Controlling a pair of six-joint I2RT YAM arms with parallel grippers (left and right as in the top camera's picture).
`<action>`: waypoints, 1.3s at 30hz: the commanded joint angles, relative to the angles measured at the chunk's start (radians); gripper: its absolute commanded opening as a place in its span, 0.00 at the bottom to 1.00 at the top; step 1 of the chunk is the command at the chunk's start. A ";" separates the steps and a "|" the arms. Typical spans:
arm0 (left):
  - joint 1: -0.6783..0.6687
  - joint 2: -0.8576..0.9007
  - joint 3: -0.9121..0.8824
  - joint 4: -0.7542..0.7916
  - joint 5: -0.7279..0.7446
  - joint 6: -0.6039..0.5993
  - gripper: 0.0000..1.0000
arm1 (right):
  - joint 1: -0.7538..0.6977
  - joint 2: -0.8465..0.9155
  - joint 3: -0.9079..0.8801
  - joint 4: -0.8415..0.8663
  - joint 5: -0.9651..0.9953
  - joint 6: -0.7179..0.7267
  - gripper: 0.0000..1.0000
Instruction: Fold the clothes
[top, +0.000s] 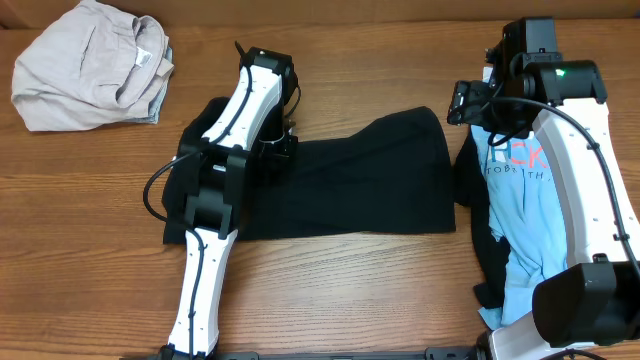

▶ _PROBLEM_
Give the entries again exactly, but skip every image.

▶ _RESPONSE TO THE TASK_
Controlling a pair of six-joint I2RT YAM arms with parallel grippers (left and right as in the top camera's picture).
`<action>`: waypoints, 1.3s at 30hz: the commanded joint angles, relative to the angles measured at the chunk's start (radians); gripper: its absolute commanded opening as a place in its span, 0.00 at the bottom to 1.00 at the top; step 1 of the chunk is the command at the chunk's start. A ";" separates the steps and a "|" the arms. Typical spans:
arm0 (left):
  - joint 1: -0.6783..0.6687
  - joint 2: -0.8576..0.9007
  - joint 3: -0.9121..0.8824
  - joint 4: -0.7542..0.7916
  - joint 5: -0.7279..0.7446
  - joint 6: -0.6039..0.5993
  - gripper: 0.0000..1.0000
arm1 (right):
  - joint 1: -0.7538..0.6977
  - joint 2: -0.8465..0.9155
  - joint 3: -0.9079..0.8801
  - joint 4: -0.8415..0.8663
  - joint 5: -0.9651..0.9953
  - joint 6: -0.7179..0.7267
  - gripper: 0.0000..1.0000
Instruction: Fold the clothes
[top, +0.000s] 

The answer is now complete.